Multiple funds were established in the days after the bombing, including the One Fund Boston, set up by Massachusetts Gov. Deval Patrick and Boston Mayor Tom Menino. The fund has already received $20 million.

Kenneth R. Feinberg, who is in charge of administering the One Fund Boston, said the money would be dispersed to victims and their families by the end of June. According to Feinberg, the tentative plan is to disburse the money to victims on a sliding scale according to the length of time they spent in the hospital. Feinberg, who also administered the 9/11 Victim Compensation Fund and victim funds created after the shootings in Aurora, Colo., and at Virginia Tech, said whether a victim had medical insurance would not be considered in the disbursement.

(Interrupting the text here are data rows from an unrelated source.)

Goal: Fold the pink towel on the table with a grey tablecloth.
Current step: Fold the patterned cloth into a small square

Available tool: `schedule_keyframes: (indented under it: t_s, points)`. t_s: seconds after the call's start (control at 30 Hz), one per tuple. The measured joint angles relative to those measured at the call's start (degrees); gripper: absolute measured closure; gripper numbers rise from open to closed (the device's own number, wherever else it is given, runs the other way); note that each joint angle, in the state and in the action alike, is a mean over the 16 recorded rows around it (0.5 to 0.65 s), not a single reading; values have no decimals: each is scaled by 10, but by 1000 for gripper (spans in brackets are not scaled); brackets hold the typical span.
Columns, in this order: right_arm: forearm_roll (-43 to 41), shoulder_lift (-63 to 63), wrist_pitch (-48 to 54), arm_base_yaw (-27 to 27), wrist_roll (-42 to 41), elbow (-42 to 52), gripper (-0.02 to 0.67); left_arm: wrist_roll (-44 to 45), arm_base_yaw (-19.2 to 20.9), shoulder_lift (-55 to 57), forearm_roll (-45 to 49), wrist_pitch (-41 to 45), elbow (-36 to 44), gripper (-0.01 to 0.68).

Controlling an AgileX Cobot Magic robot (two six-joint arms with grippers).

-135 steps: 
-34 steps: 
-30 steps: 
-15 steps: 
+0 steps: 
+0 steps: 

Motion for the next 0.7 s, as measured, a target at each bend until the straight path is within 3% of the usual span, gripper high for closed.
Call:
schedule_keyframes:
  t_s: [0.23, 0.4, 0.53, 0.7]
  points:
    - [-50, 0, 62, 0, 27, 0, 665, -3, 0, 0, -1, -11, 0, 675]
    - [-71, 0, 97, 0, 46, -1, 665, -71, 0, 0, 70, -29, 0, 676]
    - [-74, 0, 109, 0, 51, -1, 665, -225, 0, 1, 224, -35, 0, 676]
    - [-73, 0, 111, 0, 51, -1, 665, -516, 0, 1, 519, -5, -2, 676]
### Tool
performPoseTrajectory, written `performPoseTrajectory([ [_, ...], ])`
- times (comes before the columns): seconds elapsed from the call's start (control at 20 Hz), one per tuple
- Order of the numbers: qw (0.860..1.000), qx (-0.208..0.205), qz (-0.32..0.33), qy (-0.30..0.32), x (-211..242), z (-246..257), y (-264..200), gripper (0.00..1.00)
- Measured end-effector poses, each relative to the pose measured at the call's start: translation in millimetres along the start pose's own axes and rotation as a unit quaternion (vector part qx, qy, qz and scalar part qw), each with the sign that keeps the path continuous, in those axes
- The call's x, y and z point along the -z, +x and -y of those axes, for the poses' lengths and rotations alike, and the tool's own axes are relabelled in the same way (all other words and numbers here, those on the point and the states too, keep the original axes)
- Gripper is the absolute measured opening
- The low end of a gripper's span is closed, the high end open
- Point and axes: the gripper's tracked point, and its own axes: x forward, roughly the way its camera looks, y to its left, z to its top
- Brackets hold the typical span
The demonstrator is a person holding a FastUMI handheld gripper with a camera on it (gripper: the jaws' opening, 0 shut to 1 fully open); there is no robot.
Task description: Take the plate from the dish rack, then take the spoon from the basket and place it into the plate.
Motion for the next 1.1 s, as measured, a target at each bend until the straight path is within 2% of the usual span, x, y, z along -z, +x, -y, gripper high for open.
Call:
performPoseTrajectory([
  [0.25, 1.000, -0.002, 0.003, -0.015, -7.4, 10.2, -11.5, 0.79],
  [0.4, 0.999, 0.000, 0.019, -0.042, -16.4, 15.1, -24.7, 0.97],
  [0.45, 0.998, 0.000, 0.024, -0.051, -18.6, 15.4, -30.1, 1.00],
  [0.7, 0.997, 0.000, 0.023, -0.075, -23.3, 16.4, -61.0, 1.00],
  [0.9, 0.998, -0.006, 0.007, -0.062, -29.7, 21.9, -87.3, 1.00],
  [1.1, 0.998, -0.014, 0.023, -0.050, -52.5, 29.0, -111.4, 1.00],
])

"Hospitalization is a pretty good surrogate for seriousness of injury," said Feinberg. "We would probably look at how long a physically injured victim remained in the hospital and come up with a formula tied to that hospitalization."

The families of the victims who died will also be given a certain amount of the funds.

In addition to the One Fund Boston donations, online fundraisers for victims of the Boston Marathon Bombing and their families have raised more than $2 million so far.